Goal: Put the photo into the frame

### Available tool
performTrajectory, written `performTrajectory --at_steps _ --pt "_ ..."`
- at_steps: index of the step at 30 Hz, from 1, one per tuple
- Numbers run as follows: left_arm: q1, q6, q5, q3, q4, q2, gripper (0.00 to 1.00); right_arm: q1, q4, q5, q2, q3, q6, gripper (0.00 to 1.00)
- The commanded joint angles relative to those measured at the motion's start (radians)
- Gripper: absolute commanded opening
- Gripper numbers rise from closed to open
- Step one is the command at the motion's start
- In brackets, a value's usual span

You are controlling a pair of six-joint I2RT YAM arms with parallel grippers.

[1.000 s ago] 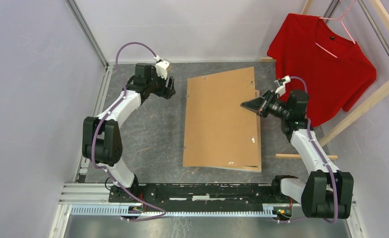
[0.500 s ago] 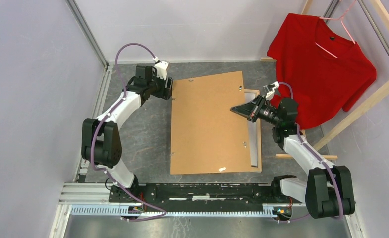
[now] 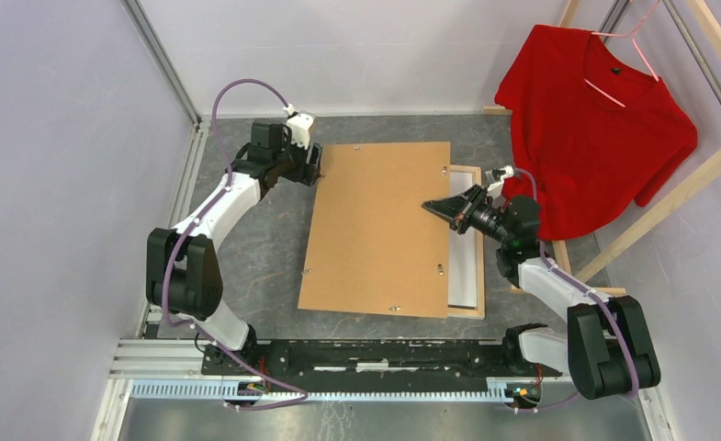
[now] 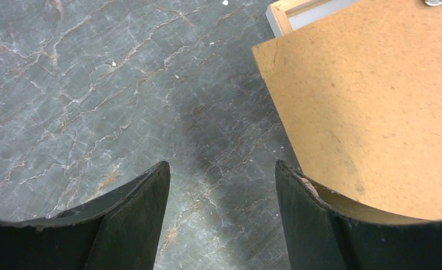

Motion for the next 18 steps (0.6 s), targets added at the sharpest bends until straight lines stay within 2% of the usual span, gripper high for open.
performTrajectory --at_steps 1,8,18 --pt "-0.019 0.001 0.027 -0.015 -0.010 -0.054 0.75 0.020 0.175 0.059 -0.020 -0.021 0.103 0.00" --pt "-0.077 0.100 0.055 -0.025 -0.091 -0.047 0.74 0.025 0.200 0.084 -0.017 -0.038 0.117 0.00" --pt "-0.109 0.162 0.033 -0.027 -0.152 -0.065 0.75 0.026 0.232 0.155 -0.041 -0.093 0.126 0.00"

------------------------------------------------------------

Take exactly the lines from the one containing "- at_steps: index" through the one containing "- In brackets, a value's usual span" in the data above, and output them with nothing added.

== RESULT ==
- at_steps: index of the step at 30 Hz, from 1, one per tuple
- Numbers run as follows: left_arm: q1, q6, q5, q3, q4, q2, gripper (0.00 to 1.00); right_arm: q1, q4, q5, q2, q3, q6, gripper (0.00 to 1.00)
- The commanded joint angles relative to those measured at the motion's start (radians)
- Gripper: absolute commanded opening
- Gripper numbers rise from closed to open
- Step one is the command at the motion's start
- In brackets, a value's usual span

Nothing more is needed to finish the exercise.